Imagine my surprise when Peter described how you can mash up Google “Gadgets” and other resources available via URLs using Adrenaline, a “new” technology from the WLP team based on, of all things, iframes. It was like entering a worm hole and being transported back to 1998. (I was single again, I had no kids, I was thinner and I had more hair on my head . . . and less on my back.) But the weird thing about this parallel universe is that BEA engineers were telling me that iframes were a great way to mashup enterprise web content and that intranets all over the world could benefit from this revolutionary concept. Intranets? You mean the things that everybody replaced with portals in the last millennium? Iframes? I must have been dreaming . . . .

When I finally came back to my senses, a few things occurred to me.

First of all, it’s 2007. Portals are a thing of the past. For some of us, that will be a hard pill to swallow. But let’s face it, innovators have moved on to blogging, wikis, tagging/folksonomies and lots of other nice web 2.0 sites that all have rounded corners. The bleeding edge folks have decided that many is smarter than any. The rest of the world will catch up soon.

Secondly, if you are still building a portal or composite application of any flavor, iframes are not a viable solution. They fall short in the following ways:

Portal-to-Portlet Communication

Say you want to send information (like the name of the current user) down to a portlet running in an iframe. Hmmm, the request for an iframe comes from the browser, not from the portal. So, if anything needs to be passed into the iframe, I guess you have to put in in the URL in the request for the iframe. That’s great, but that URL is now visible in the page’s source. So a simple, “Hello [your name]” portlet where the portlet gets the name from the portal is doable. But what about passing a password? That information would need to go first to the browser and then back to the remote tier, which, from a security standpoint, is a complete showstopper.

Security

Let’s talk a little more about security. Since you’re using an iframe, the requests aren’t proxied by the portal. Instead, a page of HTML gets sent from the portal to the browser and then the browser turns around and makes requests to all the iframes on that page. Since the portal isn’t serving as a proxy, it can’t control what you do and don’t have rights to see, so security is completely thrown out of the window. (Or should I say, thrown out of the iframe?) Moreover, in an enterprise deployment, the portal usually sits in the DMZ and proxies requests out to bits and pieces of internal systems in order to surface them for extranet users. If you’re using iframes, every bit of content needs to be visible from an end user’s browser.
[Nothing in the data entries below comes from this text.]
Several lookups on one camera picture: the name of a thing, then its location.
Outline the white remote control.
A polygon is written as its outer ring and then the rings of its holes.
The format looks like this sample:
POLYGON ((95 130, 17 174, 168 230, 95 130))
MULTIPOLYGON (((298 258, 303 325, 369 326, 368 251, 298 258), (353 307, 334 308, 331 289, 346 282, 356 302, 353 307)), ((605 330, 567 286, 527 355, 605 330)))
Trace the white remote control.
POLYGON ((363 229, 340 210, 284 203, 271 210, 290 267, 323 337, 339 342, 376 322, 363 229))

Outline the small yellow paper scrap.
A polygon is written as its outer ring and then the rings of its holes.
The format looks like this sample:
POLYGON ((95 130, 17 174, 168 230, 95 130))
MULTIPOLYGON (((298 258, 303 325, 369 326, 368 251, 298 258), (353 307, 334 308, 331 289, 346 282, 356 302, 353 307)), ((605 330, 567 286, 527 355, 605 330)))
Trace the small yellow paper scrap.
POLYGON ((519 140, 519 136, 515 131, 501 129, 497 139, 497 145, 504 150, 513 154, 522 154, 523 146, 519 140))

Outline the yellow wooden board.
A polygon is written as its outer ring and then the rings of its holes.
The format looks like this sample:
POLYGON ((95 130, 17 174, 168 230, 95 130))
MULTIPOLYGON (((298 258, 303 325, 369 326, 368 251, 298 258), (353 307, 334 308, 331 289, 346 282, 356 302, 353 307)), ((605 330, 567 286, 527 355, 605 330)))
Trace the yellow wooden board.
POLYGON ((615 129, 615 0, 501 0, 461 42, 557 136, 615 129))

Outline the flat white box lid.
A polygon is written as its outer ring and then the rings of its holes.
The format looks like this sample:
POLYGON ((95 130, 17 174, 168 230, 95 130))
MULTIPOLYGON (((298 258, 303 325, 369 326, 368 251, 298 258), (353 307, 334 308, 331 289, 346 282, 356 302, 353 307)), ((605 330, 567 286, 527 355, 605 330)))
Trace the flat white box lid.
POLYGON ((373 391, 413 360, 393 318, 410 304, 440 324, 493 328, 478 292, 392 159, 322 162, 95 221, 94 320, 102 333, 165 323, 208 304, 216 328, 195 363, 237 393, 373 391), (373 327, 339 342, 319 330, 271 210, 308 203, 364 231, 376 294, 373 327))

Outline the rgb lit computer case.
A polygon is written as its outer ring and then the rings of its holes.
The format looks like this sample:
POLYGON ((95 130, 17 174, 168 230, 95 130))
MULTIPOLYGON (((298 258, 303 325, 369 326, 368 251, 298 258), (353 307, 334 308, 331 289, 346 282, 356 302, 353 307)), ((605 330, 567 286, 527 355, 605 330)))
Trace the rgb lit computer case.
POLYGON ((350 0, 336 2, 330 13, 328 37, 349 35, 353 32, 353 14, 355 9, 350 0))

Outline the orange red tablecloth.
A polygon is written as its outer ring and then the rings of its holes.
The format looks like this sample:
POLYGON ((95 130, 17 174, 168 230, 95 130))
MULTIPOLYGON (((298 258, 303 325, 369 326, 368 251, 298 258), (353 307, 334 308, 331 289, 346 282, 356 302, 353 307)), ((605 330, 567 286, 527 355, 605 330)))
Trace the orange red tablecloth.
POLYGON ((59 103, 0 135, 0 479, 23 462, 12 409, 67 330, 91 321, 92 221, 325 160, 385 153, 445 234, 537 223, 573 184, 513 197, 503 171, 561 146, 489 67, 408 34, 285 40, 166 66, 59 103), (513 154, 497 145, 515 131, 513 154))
So what’s to stop an end-user from scraping the URL out of a portal page and hitting a portlet directly? Nothing! (If I understand what I’m reading correctly, the WLP team is calling this a feature. I would call it a severe security risk.)

Scalability/Performance

Yes, this approach will work for Google Gadgets. But Google has more money than pretty much everyone. They can afford to spend frivolously on anything, including hardware. However, the rest of the world actually cares about the kind of load you put on a system when you create a “mashup.” A page consisting of five iframes is like five users hitting the sites with five separate requests, separate sessions and separate little “browsers.” If any of the iframes forces a full-page refresh or if the user does the unthinkable and say, moves to another page, every request is reissued and the mashup content is regenerated. This simply does not scale beyond a few users, unless you have as much money and as much hardware as Google does.

Caching

A properly designed portal or content aggregation engine will only issue requests to portlets when necessary. In other words, each remote portlet will only get a request if it needs to be loaded because the portal doesn’t have a cached entry. Unfortunately, you can’t do this with iframes because the portal doesn’t even know they exist. (Remember, all requests for iframe content go directly from the browser to the remote content, bypassing the portal entirely.)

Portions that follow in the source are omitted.